TASK OBJECTIVE => Your answer should be the lines from the start of the records through the line with "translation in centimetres", copied word for word.

─── RECORDS FOR THE EXERCISE ───

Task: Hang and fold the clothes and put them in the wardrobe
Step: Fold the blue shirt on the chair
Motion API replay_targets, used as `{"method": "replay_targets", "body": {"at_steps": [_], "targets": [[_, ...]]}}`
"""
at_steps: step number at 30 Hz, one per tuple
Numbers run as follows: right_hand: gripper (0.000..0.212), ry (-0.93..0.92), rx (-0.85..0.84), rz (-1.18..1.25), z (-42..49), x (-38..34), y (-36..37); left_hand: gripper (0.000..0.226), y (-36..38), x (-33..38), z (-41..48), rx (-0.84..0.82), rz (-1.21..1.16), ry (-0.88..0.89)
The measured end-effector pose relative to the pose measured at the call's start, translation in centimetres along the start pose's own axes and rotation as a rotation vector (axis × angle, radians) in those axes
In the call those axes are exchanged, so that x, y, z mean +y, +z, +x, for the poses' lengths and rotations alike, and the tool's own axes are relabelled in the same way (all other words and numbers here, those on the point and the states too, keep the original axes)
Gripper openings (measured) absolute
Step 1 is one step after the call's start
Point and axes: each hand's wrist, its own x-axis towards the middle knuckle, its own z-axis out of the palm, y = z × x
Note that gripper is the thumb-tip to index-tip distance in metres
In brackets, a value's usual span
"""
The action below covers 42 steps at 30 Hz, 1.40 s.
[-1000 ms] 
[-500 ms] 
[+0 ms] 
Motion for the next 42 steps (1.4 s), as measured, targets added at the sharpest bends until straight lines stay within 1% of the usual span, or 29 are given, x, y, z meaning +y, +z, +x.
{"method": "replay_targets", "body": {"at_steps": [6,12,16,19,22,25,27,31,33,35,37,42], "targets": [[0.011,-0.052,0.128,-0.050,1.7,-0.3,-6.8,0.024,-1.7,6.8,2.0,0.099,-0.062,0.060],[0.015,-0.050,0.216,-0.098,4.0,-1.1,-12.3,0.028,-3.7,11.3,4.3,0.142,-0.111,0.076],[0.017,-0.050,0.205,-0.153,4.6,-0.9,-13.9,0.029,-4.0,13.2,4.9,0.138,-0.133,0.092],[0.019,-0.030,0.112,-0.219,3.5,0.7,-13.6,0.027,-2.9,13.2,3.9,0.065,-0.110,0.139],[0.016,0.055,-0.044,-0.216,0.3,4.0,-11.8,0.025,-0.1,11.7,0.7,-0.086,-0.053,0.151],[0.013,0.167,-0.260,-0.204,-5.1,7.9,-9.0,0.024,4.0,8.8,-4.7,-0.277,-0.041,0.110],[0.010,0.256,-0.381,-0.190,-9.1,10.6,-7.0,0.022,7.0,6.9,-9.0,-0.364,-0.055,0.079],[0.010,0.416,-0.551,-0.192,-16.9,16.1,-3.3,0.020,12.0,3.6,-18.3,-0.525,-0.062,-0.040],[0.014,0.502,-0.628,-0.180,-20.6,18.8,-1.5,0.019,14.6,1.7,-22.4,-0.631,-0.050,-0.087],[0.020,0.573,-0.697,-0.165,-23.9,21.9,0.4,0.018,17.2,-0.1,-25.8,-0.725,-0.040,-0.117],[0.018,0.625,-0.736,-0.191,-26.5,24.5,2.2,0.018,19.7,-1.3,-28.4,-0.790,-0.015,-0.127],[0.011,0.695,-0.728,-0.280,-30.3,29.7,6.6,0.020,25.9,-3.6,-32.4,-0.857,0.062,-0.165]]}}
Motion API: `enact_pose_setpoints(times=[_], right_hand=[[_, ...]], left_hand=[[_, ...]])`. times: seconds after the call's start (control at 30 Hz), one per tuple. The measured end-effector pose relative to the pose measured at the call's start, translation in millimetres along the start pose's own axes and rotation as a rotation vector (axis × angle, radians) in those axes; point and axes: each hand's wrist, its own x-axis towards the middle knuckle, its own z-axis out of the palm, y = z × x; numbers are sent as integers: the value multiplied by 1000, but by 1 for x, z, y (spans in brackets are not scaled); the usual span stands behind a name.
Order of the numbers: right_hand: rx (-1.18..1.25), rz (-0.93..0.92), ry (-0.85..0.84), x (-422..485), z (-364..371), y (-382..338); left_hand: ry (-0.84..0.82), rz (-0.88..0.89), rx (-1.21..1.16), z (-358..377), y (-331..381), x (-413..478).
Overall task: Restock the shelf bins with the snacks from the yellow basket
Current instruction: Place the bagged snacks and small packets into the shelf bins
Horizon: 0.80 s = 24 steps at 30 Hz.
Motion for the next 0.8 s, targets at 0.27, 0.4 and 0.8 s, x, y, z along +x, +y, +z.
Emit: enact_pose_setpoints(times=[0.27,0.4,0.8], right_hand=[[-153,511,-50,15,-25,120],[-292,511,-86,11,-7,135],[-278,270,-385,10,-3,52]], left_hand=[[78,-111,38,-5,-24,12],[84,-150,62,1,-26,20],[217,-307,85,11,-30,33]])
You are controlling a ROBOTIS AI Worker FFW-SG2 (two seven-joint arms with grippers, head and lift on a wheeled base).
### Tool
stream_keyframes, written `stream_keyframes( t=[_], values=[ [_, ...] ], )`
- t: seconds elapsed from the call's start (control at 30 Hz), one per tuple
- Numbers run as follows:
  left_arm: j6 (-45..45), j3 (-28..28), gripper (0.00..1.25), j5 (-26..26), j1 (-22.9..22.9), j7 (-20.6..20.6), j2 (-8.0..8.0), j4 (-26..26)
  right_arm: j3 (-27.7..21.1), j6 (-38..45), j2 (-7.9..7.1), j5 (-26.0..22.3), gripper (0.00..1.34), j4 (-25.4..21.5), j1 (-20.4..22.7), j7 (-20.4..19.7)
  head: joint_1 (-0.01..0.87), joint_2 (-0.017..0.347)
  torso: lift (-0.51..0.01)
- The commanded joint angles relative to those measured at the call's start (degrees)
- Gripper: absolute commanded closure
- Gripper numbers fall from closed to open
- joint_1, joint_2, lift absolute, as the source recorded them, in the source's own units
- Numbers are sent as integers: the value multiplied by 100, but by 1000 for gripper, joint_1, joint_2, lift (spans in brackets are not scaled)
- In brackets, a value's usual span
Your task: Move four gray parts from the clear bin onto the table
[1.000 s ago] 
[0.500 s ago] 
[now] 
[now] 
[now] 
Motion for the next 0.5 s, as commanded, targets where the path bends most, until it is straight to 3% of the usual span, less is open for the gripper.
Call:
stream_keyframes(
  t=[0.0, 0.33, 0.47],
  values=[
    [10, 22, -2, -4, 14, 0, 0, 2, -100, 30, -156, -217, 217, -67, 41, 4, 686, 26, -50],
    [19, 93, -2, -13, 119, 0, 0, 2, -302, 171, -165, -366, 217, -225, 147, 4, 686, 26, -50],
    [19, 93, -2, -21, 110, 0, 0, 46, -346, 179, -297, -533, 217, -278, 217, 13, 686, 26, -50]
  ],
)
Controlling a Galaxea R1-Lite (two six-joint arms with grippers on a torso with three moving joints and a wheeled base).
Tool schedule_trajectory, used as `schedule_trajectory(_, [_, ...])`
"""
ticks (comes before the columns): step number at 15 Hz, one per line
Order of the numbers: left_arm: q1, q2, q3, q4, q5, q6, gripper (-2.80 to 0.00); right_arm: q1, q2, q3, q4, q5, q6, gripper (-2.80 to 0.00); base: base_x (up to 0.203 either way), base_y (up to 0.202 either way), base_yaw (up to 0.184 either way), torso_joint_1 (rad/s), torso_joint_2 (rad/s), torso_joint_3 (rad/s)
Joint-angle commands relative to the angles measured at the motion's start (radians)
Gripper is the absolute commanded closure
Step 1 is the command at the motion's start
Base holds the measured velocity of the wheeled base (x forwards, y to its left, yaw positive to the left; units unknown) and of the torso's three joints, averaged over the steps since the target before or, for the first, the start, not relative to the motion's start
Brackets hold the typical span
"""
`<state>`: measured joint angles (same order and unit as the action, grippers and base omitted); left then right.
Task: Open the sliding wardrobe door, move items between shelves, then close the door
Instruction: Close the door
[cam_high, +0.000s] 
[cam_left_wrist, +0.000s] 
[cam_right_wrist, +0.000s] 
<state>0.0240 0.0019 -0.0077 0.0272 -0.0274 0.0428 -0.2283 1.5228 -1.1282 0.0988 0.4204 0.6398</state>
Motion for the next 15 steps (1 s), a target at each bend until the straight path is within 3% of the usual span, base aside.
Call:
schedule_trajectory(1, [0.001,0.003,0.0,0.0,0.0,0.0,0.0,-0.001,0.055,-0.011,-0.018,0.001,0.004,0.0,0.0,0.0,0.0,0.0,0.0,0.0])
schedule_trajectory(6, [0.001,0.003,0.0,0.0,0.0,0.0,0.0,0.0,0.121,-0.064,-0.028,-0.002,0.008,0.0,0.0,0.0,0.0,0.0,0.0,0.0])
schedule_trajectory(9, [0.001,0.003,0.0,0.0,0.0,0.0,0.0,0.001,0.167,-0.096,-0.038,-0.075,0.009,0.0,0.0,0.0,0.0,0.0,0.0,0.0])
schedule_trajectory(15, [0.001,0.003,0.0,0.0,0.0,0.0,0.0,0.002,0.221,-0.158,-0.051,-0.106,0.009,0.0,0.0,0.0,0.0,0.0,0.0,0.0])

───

RESULT =>
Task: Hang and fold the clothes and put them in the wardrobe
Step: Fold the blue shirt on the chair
Motion API replay_targets, used as `{"method": "replay_targets", "body": {"at_steps": [_], "targets": [[_, ...]]}}`
"""
at_steps: step number at 30 Hz, one per tuple
Numbers run as follows: right_hand: gripper (0.000..0.212), ry (-0.93..0.92), rx (-0.85..0.84), rz (-1.18..1.25), z (-42..49), x (-38..34), y (-36..37); left_hand: gripper (0.000..0.226), y (-36..38), x (-33..38), z (-41..48), rx (-0.84..0.82), rz (-1.21..1.16), ry (-0.88..0.89)
The measured end-effector pose relative to the pose measured at the call's start, translation in centimetres along the start pose's own axes and rotation as a rotation vector (axis × angle, radians) in those axes

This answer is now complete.